El incendio obligó a declarar el Nivel 1 del Plan Territorial de Protección Civil de la Comunidad Autónoma de La Rioja (PLATERCAR), que se desactivó, tras su extinción, a las 12.30 horas de este domingo.
Puntos calientes
La Unidad de Medios Aéreos (Cóndor UAS) de la Policía Nacional se encargó de realizar anoche vuelos de inspección con cámara térmica para localizar posibles puntos calientes que pudiesen reaviviar el incendio. En ellos, detectaron varios focos residuales, «principalmente en respaldos y escombros», que fueron comunicados «de inmediato» para su extinción.
Ya desde las 06.00 horas de este domingo, encontraron otros cuatro: dos en Salesianos y otros dos junto al camino de la prisión, que también fueron advertidos al personal forestal. De forma paralela, la unidad también activó los sistemas de detección de drones para prevenir vuelos no autorizados que pudieran interferir en las labores de emergencia, si bien no se detectó ninguna aeronave no autorizada.
La Unión, Agoncillo, Albelda, Canales, Bañares, Lardero, Logroño... La Rioja está que arde en este temible verano de temperaturas tórridas y sequía extrema, una autopista para los incendios. Por fortuna no hay que lamentar daños personales, pero las llamas han mantenido en vilo a muchos habitantes de la comunidad cada vez que las lenguas de fuego se han acercado en exceso. Como ha ocurrido este sábado en la zona de Pradoviejo, un episodio de riesgo extremo pero sin desgracias personales.

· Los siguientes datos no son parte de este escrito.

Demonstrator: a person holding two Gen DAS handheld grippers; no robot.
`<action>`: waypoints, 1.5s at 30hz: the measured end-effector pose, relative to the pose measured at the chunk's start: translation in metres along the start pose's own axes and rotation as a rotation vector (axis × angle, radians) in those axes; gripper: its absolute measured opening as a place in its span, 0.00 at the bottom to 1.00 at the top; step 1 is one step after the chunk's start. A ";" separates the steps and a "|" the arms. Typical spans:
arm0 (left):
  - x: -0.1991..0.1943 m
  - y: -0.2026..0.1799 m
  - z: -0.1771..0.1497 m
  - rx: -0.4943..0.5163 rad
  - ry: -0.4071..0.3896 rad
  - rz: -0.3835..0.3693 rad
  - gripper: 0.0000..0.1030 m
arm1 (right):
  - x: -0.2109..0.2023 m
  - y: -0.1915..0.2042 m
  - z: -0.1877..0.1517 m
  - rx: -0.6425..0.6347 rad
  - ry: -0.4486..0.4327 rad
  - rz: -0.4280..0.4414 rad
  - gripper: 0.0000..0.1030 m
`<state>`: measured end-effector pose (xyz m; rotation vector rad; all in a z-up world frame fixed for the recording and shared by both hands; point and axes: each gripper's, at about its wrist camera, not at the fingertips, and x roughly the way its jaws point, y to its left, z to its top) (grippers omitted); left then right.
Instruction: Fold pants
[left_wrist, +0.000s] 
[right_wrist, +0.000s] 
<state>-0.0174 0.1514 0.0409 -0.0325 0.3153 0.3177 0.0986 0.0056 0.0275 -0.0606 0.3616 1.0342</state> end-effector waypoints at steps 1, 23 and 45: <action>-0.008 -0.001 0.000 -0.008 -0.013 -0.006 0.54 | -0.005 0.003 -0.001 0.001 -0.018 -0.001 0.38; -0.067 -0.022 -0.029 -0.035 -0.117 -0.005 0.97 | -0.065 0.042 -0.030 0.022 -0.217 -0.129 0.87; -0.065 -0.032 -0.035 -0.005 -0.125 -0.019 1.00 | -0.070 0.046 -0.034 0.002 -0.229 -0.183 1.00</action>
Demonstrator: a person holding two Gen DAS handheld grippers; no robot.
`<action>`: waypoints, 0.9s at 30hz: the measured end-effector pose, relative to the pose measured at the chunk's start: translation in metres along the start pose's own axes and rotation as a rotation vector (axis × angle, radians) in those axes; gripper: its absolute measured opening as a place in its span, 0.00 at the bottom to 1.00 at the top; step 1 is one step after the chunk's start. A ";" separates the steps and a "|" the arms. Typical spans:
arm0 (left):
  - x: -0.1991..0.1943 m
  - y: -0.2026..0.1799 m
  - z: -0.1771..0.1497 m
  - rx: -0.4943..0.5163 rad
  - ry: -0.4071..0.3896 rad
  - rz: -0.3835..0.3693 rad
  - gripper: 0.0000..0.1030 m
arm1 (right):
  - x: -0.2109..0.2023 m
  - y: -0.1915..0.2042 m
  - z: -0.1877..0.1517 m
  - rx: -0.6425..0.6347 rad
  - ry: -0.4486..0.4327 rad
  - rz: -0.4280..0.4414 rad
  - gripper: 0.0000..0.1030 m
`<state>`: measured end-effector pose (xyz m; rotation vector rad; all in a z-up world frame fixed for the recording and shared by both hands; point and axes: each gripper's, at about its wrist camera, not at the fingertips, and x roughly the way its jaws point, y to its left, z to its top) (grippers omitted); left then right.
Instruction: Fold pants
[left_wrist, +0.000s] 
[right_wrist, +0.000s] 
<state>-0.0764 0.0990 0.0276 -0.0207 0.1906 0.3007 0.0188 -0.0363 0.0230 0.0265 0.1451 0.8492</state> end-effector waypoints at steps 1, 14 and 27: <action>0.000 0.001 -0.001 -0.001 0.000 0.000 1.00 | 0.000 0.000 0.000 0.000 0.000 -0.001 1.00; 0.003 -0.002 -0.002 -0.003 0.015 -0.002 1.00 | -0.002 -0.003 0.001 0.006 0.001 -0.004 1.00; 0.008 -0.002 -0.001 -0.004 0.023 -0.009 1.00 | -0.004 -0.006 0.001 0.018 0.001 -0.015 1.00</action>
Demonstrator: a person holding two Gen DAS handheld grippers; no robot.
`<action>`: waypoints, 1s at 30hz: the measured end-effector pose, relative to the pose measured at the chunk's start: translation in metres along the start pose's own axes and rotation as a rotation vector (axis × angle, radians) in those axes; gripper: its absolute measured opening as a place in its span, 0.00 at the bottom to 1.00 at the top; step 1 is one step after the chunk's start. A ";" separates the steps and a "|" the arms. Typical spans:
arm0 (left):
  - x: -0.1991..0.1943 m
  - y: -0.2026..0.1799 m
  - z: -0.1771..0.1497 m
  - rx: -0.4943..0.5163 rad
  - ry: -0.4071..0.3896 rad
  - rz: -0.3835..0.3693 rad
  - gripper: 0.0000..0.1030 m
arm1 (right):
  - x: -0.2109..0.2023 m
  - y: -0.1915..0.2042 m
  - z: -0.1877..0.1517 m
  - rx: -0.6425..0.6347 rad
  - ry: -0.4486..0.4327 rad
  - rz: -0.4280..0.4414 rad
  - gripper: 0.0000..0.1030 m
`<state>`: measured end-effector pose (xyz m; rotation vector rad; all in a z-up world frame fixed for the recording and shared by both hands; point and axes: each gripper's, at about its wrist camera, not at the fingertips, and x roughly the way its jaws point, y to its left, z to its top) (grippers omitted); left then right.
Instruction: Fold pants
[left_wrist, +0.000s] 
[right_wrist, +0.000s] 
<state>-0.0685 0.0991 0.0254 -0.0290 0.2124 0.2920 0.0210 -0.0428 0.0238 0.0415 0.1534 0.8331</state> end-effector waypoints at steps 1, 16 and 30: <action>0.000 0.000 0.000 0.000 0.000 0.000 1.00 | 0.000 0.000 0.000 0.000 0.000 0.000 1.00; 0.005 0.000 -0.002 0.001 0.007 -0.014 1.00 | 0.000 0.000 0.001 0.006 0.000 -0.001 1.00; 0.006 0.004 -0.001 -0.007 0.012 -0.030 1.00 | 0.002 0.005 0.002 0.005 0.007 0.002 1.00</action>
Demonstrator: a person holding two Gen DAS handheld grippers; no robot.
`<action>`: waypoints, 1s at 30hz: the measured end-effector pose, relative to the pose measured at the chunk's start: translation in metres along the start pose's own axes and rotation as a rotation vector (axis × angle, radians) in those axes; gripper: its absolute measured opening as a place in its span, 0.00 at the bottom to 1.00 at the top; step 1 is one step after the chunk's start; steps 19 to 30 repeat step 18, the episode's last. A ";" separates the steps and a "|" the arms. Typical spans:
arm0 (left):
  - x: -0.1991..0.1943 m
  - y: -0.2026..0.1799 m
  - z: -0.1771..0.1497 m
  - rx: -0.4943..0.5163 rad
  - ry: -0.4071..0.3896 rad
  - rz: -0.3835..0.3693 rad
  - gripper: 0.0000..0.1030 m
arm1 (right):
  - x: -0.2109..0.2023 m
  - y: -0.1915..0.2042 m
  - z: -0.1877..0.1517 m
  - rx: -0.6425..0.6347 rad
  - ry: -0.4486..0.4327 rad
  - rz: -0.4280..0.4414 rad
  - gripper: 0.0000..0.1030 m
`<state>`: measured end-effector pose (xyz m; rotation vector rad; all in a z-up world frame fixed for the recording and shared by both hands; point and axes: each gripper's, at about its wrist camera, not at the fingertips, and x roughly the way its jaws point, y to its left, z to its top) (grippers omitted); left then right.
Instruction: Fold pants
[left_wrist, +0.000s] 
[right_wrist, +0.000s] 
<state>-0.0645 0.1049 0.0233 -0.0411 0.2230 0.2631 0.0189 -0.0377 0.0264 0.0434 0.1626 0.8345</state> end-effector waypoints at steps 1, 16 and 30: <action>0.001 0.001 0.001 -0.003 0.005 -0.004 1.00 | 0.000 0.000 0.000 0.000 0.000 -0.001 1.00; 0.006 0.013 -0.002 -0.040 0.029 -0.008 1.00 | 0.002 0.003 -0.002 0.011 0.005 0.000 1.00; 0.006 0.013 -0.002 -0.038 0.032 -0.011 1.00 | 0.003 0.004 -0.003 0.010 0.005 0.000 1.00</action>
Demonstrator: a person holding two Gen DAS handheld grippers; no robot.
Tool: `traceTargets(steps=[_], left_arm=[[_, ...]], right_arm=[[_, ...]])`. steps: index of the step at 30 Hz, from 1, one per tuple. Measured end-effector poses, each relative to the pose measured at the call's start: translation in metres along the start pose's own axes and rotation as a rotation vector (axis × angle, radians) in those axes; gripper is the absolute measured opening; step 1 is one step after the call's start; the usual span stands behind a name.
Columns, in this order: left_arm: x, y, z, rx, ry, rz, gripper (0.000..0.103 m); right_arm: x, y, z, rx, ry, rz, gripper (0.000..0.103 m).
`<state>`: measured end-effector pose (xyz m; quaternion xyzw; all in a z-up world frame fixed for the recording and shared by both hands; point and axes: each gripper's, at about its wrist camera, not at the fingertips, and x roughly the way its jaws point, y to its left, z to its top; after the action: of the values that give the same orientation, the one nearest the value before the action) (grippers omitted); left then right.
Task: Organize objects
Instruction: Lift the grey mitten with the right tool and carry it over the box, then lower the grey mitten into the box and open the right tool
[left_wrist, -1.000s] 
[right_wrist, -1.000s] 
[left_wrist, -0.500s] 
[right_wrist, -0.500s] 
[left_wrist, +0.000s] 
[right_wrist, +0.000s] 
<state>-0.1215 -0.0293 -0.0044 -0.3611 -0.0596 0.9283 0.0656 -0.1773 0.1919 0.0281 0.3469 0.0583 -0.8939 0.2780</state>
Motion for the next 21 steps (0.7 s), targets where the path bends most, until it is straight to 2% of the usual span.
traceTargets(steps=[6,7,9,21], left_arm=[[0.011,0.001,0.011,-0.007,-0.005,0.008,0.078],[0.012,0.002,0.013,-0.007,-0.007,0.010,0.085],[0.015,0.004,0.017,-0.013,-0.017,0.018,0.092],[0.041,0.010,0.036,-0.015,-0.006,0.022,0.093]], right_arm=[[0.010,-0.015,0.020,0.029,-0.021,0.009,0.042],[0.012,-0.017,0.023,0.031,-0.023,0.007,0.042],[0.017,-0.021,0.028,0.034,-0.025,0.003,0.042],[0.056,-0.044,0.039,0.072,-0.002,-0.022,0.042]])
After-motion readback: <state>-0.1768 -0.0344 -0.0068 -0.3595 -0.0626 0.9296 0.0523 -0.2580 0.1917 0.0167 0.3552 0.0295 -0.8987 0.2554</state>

También sucedió el pasado 21 de junio en La Unión, donde un fuego iniciado en un finca de cereal perteneciente a Ribrafrecha escaló de forma vertiginosa hasta quedar a las puertas del enclave perteneciente al municipio de Clavijo. Varios vecinos fueron desalojados por la cercanía de unas llamas que calcinaron 63 hectáreas de cereal y monte bajo. Tres días después, el 24 de junio, el susto, aún presente en La Unión con dos reactivaciones consecutivas, viajó también a Aguilar del Río Alhama, en concreto al yacimiento arqueológico de Contrebia Leucade, donde las llamas arrasaron 3,1 hectáreas de aulagas, romeros y herbáceas. Al día siguiente, el jueves 25 de junio, la inquietud se mudó a Varea, al término de La Rad, donde el fuego quemó 7,5 hectáreas y obligó a cortar el carril norte, dirección Zaragoza, de la AP-68. El sábado 27 de junio forestales y bomberos evitaron daños mayores al controlar con eficacia y rapidez un incendio que calcinó media hectárea en la zona de El Juncal, en Albelda de Iregua. Una situación similar a la vivida ese fin de semana en la Sierra de la Demanda, cuando el domingo, 28 de junio, se pudo dar por extinguido el fuego declarado dos días antes en el paraje Necutia de Canales de la Sierra.
Hasta el episodio de este sábado, el último siniestro de este tipo en La Rioja se había registrado en Bañares, el viernes 3 de julio, con 7,5 hectáreas quemadas en una finca demasiado cercana al camping de la localidad.